A partir de 1792, on avait vu se succéder les ventes de bibliothèques, simultanément avec les ventes de meubles, de tableaux et d'objets d'art. Ces ventes ne trouvaient plus d'acquéreurs sérieux, et tout s'y donnait à vil prix. Les étalages des quais et des ponts étaient encombrés de livres excellents, richement reliés, qui se détérioraient aux intempéries de l'air et qui ne tardaient pas à se perdre sans ressources. C'était ou plutôt c'eût été le bon temps pour les bibliophiles, si les bibliophiles, qui avaient encore le courage de leurs goûts et de leurs sympathies, eussent été assez riches pour acheter des livres.
Les libraires, car il y avait encore des libraires très instruits et très intelligents, avaient d'abord essayé de soutenir le prix des bons livres, mais, après avoir acquis, pour peu de chose, un amas d'ouvrages rares et précieux qui remplissaient leurs boutiques et leurs magasins, ils s'étaient vus forcés de renoncer aux acquisitions les plus avantageuses, qu'ils n'osaient plus faire en vue d'un avenir meilleur.

On ne saurait imaginer quelles occasions uniques s'offraient, à chaque pas, dans Paris, aux amateurs qui avaient quelque argent à consacrer à des achats de livres. Le quai de la Ferraille était une foire perpétuelle où des centaines de regrattiers et de revendeurs ignorants vendaient à l'encan tout ce bric-à-brac qui composait la dépouille de la vieille société française. Les livres étaient exposés sur le pavé, pêle-mêle, avec de vieilles hardes et de vieux débris mobiliers : parmi ces livres, on pouvait trouver, on trouvait des éditions rarissimes, des reliures magnifiques, des manuscrits remarquables. C'est là où le libraire Chardin et le bouquineur Méon rassemblèrent les éléments de leurs curieuses collections de livres et de manuscrits. Le même fait s'était produit à l'époque de la Ligue, et lorsqu'après les Barricades de 1588, le mobilier de Catherine de Médicis et de Henri III fut transporté sur la place de l'Hôtel-de-Ville et vendu au plus offrant, Pierre de l'Estoile acheta pour quelques sous plusieurs beaux exemplaires de dédicace, splendidement reliés aux armes de France. Il écrivit, de sa main, sur la garde de la Bibliothèque française de la Croix de Maine, cette note commémorative en partie effacée :
« Ce beau livre.., estoit en la bibliothèque du feu Roy, à qui l'Autheur... l'avoit donné, et l'an 1589. La Ligue qui faisoit inventaire à Paris des meubles du cabinet de Sa Majesté et de ses livres, le vendit à l'encan, devant l'Hôtel-de-Ville, avec plusieurs autres... à ung ligueur qui me le revendit. » Sous le Directoire et sous l'Empire, l'amour des livres sembla renaître, et l'on vit se former de nouvelles bibliothèques d'amateurs. Mais le prix des livres ne s'augmenta pas sensiblement, parce que la masse extraordinaire de volumes que la Révolution avait fait sortir des couvents, des châteaux et des maisons nobiliaires ou bourgeoises, n'avait pas encore diminué d'une manière visible.

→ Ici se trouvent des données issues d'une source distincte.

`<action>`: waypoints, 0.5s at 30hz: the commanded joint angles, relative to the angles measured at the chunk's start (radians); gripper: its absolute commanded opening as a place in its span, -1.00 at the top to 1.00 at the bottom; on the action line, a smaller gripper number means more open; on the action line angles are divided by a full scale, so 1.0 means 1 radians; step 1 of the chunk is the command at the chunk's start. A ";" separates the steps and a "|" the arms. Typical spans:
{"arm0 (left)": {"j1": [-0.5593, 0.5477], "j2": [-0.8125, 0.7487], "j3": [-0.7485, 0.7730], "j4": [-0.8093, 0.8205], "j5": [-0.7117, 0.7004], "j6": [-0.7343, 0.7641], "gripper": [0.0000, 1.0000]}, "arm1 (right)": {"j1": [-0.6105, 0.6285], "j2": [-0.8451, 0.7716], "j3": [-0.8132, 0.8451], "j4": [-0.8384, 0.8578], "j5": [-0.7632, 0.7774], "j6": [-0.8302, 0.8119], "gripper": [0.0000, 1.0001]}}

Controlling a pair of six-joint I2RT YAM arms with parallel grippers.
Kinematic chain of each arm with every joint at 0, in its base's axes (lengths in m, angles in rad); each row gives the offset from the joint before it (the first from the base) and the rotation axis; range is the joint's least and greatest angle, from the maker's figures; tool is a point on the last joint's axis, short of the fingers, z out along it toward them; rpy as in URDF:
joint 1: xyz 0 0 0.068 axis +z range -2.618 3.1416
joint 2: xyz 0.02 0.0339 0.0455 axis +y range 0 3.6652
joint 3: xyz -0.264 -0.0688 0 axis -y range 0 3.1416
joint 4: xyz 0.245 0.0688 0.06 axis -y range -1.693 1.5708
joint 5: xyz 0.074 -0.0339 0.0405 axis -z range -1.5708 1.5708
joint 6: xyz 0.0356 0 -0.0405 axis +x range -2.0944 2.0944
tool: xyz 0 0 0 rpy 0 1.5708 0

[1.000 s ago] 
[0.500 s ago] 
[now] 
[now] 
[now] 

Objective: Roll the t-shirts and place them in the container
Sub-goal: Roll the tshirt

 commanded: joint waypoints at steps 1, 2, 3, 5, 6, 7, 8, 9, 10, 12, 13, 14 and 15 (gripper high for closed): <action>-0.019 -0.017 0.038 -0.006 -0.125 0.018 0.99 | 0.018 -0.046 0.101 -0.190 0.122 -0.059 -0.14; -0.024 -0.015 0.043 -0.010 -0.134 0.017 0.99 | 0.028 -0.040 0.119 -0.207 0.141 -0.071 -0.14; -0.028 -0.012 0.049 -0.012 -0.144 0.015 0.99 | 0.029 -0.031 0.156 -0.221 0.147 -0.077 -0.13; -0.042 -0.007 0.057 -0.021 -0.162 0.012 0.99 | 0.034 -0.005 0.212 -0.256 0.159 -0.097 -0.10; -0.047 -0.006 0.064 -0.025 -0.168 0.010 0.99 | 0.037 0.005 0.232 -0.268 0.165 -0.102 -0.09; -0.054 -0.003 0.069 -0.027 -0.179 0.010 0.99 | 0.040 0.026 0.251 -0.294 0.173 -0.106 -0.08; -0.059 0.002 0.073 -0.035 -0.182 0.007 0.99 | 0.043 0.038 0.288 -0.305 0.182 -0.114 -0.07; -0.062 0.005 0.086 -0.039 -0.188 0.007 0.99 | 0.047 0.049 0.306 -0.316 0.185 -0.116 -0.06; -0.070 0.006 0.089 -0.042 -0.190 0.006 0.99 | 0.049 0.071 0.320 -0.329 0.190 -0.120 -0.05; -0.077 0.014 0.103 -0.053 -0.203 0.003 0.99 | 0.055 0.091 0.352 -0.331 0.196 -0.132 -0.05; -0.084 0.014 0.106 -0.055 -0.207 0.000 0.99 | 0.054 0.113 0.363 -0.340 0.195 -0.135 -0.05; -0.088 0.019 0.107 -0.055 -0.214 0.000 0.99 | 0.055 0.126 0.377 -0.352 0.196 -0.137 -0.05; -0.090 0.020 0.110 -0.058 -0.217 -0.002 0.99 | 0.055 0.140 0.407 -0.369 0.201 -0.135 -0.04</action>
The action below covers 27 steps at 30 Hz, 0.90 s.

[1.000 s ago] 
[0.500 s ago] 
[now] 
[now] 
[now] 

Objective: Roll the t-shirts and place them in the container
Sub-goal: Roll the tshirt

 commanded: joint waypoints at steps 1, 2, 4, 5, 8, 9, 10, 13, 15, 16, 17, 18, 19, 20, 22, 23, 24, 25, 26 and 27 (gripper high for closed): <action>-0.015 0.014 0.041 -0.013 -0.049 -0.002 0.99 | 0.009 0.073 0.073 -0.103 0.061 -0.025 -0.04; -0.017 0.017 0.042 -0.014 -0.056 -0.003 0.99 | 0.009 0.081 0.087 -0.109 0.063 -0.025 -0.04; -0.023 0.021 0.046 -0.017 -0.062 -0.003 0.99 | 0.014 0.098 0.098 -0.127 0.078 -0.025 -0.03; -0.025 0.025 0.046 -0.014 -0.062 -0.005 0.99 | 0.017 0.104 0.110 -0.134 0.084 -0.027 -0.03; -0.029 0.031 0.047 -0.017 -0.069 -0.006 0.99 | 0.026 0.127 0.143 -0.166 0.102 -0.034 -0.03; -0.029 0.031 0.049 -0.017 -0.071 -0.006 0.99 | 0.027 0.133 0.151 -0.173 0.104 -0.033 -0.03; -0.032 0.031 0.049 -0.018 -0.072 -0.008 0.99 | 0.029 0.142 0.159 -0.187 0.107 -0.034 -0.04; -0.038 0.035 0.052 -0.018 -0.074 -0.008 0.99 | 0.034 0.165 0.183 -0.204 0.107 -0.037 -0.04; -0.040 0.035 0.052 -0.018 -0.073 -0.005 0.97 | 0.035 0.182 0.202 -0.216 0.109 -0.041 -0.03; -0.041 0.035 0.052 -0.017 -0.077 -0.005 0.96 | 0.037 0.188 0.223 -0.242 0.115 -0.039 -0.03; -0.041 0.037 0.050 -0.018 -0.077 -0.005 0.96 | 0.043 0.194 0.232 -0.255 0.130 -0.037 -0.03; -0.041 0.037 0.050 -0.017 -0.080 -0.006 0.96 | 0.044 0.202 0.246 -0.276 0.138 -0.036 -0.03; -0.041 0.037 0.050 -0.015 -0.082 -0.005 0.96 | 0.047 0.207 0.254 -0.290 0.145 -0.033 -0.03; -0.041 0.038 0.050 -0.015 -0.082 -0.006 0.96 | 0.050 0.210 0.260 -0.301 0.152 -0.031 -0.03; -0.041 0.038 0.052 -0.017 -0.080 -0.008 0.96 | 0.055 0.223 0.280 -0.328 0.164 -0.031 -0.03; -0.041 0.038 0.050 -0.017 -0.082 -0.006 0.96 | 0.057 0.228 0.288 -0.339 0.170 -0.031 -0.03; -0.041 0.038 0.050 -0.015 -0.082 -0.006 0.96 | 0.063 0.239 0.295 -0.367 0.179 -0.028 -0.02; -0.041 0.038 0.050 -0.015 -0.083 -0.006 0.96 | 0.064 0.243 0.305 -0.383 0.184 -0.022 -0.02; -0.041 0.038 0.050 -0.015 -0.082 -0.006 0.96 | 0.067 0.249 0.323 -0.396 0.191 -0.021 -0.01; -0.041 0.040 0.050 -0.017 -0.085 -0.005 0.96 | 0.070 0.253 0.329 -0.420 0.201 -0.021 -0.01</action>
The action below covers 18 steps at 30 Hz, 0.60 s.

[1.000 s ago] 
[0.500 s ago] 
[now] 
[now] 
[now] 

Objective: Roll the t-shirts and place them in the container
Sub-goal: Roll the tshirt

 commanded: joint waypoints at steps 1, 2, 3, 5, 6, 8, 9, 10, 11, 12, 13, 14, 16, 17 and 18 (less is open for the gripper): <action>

Tous les libraires étaient pourvus de livres anciens, pour longtemps, et leurs réserves ne s'épuisèrent pas avant la fin de la Restauration.
Je me rappelle qu'en 1822, la rue du Carrousel, ouverte sur le quartier de Saint-Thomas-du-Louvre, pour faire une communication entre le Louvre et les Tuileries, était bordée d'échoppes et de boutiques, dans lesquelles on vendait encore tout ce qui restait d'épaves du naufrage de la France monarchique. Les tableaux et les livres abondaient : des livres très beaux, très bons et souvent très rares ; des tableaux de maître, quelquefois admirables, presque généralement mal conservés : une toile de Watteau valait 5 à 6 francs ; une toile de Greuze, 15 francs, une peinture de Mignard ou de Largilière, 10 francs. Quant aux livres, on pouvait rencontrer pour 2 ou 3 francs une édition gothique, un vieux poète, qui se vendrait aujourd'hui vingt-cinq louis. C'est dans une de ces boutiques sombres et humides, que j'achetai, moyennant 25 francs, quatre ou cinq éditions originales des Œuvres de Clément Marot ; qui m'aidèrent à préparer une nouvelle édition de mon poète favori, édition publiée en 1824 chez Rapilly, et dont les trois volumes in-8 ont coûté 24 francs aux souscripteurs. Cependant les livres rares commençaient à disparaître des étalages de la rue ; le vieux libraire Royer, qui en avait fait une si belle et si nombreuse provision, venait de céder son fonds à son commis, le jeune Techener, et la librairie d'amateurs était créé sous les auspices de Charles Nodier, de Chateaugiron, de Guilbert de Pixerécourt, d'Aimé-Martin : à l'exemple de Techener, d'autres libraires avaient fait appel aux bibliophiles, et une hausse générale, qui ne devait plus s'arrêter, se produisait dans le commerce des livres anciens.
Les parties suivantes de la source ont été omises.